Saved entries:
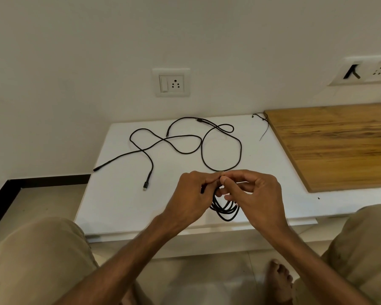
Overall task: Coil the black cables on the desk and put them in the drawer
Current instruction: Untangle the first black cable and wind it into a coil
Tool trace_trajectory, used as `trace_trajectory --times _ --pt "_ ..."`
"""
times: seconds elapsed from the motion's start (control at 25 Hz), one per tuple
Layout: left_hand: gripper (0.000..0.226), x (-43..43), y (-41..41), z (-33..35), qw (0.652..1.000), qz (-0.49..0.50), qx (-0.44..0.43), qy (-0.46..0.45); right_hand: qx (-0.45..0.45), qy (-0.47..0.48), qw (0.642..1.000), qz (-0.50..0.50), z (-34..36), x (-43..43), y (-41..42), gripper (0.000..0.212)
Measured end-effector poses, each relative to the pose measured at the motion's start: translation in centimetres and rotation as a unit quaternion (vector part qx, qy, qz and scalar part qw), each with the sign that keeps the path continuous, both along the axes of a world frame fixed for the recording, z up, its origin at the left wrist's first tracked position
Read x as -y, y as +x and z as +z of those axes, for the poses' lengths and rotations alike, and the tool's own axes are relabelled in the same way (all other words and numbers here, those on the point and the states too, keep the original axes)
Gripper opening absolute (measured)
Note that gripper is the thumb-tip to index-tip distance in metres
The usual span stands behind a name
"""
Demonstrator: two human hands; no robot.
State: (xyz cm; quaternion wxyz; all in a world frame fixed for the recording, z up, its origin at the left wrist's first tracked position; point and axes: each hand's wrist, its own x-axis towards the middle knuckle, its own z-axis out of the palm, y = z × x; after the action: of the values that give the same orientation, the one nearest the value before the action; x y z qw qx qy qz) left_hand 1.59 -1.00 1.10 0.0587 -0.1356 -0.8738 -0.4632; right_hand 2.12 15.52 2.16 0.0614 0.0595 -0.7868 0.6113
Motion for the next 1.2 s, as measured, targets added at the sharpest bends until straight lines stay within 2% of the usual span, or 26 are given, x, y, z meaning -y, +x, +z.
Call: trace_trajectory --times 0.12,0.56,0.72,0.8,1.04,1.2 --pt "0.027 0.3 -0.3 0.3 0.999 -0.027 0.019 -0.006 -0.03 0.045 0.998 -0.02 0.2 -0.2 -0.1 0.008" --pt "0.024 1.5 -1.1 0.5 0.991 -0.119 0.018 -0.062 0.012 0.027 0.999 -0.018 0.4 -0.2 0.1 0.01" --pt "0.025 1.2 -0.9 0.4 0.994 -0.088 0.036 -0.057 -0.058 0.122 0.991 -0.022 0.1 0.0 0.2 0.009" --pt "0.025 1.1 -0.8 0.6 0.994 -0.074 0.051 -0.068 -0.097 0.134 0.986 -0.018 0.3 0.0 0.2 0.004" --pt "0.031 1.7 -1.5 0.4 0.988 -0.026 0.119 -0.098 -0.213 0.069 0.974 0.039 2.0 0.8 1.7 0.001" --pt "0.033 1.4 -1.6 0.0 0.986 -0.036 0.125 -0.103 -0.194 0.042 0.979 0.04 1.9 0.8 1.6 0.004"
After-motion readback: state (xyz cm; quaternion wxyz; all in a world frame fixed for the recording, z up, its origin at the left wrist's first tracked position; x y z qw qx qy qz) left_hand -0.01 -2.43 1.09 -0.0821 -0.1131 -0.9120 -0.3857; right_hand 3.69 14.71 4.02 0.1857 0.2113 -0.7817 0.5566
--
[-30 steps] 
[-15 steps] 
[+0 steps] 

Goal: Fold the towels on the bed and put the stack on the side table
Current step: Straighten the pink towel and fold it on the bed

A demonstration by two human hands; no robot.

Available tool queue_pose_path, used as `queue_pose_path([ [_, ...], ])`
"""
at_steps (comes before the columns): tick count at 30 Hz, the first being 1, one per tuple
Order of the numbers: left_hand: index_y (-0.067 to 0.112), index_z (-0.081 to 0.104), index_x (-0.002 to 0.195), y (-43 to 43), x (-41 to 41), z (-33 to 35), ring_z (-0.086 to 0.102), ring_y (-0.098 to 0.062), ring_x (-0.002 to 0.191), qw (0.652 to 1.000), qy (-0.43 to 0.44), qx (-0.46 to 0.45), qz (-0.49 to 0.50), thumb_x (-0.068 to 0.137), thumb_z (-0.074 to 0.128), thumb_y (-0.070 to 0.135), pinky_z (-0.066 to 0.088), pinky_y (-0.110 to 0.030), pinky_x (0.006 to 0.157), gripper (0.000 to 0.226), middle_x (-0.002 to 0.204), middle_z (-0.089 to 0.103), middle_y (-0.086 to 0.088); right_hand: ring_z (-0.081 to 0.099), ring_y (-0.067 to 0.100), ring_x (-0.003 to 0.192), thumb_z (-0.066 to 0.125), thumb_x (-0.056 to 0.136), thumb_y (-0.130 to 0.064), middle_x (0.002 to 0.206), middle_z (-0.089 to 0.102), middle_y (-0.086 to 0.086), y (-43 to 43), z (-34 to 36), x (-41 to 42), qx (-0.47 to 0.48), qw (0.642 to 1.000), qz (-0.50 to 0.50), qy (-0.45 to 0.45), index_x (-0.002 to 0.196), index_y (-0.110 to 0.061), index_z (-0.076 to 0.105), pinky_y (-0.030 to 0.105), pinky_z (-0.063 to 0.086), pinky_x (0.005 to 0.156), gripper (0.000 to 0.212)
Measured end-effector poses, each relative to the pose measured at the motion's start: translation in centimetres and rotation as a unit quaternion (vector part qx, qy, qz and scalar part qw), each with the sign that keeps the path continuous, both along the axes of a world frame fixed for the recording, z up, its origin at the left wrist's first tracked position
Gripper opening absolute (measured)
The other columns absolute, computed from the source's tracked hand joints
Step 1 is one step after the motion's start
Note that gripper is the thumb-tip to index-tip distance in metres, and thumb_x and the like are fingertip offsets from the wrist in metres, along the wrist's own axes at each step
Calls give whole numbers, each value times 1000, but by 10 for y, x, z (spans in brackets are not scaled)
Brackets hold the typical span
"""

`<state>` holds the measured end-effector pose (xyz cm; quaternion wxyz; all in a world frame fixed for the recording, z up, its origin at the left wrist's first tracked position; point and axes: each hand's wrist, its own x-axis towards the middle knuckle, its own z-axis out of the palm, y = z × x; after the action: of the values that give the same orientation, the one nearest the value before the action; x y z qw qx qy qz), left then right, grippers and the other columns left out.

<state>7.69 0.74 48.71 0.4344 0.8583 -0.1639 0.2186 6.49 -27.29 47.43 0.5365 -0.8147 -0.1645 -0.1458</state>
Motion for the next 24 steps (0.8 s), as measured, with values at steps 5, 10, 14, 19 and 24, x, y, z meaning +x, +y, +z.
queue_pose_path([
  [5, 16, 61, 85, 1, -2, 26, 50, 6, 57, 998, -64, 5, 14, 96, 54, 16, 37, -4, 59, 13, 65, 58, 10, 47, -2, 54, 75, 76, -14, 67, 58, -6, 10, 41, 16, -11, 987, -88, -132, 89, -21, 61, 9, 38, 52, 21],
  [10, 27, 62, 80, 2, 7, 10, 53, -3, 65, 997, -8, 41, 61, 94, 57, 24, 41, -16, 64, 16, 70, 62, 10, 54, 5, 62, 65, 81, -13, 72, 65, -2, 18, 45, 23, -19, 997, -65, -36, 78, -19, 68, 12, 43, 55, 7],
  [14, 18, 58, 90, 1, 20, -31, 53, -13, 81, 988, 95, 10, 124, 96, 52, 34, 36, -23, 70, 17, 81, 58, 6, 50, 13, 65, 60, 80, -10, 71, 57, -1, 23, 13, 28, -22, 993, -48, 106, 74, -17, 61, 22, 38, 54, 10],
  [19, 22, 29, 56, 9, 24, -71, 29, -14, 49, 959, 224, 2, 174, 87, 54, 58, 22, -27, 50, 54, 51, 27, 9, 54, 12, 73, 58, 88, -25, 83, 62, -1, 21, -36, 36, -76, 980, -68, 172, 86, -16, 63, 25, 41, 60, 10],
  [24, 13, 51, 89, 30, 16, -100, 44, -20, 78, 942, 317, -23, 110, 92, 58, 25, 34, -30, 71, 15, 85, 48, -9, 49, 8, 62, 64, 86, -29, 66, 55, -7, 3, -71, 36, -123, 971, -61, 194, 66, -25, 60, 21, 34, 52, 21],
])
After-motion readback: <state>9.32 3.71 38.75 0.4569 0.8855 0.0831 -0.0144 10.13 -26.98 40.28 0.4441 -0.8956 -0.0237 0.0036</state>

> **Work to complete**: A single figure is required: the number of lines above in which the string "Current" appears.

> **Result below**: 2